Exercise goal: Line by line, repeat all the material exactly as it appears.

Collected data:
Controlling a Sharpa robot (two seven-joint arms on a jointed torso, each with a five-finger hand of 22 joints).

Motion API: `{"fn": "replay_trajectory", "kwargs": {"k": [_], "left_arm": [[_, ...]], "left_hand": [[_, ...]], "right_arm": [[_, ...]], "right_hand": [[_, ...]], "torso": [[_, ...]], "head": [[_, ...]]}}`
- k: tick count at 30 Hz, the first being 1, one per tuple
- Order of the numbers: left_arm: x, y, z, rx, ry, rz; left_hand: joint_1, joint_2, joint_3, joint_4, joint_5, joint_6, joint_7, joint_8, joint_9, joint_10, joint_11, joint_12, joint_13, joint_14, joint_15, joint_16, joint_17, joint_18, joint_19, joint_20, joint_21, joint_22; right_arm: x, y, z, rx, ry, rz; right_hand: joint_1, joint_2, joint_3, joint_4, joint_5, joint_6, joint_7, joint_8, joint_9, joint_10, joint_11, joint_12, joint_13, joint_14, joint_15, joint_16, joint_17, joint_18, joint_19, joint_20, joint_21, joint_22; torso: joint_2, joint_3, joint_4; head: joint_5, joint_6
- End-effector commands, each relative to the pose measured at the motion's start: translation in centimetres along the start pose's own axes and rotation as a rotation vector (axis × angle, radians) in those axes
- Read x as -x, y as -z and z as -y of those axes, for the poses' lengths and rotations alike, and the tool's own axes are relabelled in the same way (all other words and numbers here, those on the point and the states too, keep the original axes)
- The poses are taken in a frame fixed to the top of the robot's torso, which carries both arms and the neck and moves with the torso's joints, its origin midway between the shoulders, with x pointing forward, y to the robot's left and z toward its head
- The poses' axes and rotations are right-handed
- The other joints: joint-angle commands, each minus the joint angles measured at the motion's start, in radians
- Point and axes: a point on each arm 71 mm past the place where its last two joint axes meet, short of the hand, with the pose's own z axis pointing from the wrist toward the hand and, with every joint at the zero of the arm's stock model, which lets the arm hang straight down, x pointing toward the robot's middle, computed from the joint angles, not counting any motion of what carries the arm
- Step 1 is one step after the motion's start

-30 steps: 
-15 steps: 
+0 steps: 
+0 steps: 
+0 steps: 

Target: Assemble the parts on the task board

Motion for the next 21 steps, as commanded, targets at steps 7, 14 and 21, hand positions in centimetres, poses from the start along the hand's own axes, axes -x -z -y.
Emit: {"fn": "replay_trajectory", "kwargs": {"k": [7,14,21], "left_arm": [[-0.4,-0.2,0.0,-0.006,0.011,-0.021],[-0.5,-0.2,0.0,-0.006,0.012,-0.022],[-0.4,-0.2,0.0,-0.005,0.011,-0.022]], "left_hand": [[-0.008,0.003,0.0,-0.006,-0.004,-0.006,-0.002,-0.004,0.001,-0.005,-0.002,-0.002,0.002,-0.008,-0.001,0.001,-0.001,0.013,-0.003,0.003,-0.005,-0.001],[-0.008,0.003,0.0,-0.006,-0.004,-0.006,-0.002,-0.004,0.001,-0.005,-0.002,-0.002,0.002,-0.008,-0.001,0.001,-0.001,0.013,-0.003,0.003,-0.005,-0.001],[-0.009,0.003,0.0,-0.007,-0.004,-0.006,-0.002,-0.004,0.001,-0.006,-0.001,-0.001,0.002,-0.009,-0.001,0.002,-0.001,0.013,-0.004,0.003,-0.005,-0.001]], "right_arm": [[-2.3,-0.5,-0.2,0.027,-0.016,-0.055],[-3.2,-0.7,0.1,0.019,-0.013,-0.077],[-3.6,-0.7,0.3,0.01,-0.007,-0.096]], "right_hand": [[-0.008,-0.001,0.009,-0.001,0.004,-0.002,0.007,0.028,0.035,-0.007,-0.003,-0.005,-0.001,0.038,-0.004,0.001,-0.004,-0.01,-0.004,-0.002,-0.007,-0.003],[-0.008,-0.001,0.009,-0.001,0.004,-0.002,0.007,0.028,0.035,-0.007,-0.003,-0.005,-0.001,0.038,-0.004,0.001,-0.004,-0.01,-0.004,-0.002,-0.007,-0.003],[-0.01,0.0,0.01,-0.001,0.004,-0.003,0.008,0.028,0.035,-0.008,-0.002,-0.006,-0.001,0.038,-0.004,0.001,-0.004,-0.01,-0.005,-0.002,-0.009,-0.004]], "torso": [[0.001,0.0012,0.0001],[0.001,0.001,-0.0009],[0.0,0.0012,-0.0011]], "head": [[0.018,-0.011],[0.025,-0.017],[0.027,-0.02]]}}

Output for this exercise:
Controlling a Sharpa robot (two seven-joint arms on a jointed torso, each with a five-finger hand of 22 joints).

Motion API: `{"fn": "replay_trajectory", "kwargs": {"k": [_], "left_arm": [[_, ...]], "left_hand": [[_, ...]], "right_arm": [[_, ...]], "right_hand": [[_, ...]], "torso": [[_, ...]], "head": [[_, ...]]}}`
- k: tick count at 30 Hz, the first being 1, one per tuple
- Order of the numbers: left_arm: x, y, z, rx, ry, rz; left_hand: joint_1, joint_2, joint_3, joint_4, joint_5, joint_6, joint_7, joint_8, joint_9, joint_10, joint_11, joint_12, joint_13, joint_14, joint_15, joint_16, joint_17, joint_18, joint_19, joint_20, joint_21, joint_22; right_arm: x, y, z, rx, ry, rz; right_hand: joint_1, joint_2, joint_3, joint_4, joint_5, joint_6, joint_7, joint_8, joint_9, joint_10, joint_11, joint_12, joint_13, joint_14, joint_15, joint_16, joint_17, joint_18, joint_19, joint_20, joint_21, joint_22; torso: joint_2, joint_3, joint_4; head: joint_5, joint_6
- End-effector commands, each relative to the pose measured at the motion's start: translation in centimetres along the start pose's own axes and rotation as a rotation vector (axis × angle, radians) in those axes
- Read x as -x, y as -z and z as -y of those axes, for the poses' lengths and rotations alike, and the tool's own axes are relabelled in the same way (all other words and numbers here, those on the point and the states too, keep the original axes)
- The poses are taken in a frame fixed to the top of the robot's torso, which carries both arms and the neck and moves with the torso's joints, its origin midway between the shoulders, with x pointing forward, y to the robot's left and z toward its head
- The poses' axes and rotations are right-handed
- The other joints: joint-angle commands, each minus the joint angles measured at the motion's start, in radians
- Point and axes: a point on each arm 71 mm past the place where its last two joint axes meet, short of the hand, with the pose's own z axis pointing from the wrist toward the hand and, with every joint at the zero of the arm's stock model, which lets the arm hang straight down, x pointing toward the robot's middle, computed from the joint angles, not counting any motion of what carries the arm
- Step 1 is one step after the motion's start

-30 steps: 
-15 steps: 
+0 steps: 
+0 steps: 
+0 steps: 

Target: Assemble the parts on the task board

Motion for the next 21 steps, as commanded, targets at steps 7, 14 and 21, hand positions in centimetres, poses from the start along the hand's own axes, axes -x -z -y.
Emit: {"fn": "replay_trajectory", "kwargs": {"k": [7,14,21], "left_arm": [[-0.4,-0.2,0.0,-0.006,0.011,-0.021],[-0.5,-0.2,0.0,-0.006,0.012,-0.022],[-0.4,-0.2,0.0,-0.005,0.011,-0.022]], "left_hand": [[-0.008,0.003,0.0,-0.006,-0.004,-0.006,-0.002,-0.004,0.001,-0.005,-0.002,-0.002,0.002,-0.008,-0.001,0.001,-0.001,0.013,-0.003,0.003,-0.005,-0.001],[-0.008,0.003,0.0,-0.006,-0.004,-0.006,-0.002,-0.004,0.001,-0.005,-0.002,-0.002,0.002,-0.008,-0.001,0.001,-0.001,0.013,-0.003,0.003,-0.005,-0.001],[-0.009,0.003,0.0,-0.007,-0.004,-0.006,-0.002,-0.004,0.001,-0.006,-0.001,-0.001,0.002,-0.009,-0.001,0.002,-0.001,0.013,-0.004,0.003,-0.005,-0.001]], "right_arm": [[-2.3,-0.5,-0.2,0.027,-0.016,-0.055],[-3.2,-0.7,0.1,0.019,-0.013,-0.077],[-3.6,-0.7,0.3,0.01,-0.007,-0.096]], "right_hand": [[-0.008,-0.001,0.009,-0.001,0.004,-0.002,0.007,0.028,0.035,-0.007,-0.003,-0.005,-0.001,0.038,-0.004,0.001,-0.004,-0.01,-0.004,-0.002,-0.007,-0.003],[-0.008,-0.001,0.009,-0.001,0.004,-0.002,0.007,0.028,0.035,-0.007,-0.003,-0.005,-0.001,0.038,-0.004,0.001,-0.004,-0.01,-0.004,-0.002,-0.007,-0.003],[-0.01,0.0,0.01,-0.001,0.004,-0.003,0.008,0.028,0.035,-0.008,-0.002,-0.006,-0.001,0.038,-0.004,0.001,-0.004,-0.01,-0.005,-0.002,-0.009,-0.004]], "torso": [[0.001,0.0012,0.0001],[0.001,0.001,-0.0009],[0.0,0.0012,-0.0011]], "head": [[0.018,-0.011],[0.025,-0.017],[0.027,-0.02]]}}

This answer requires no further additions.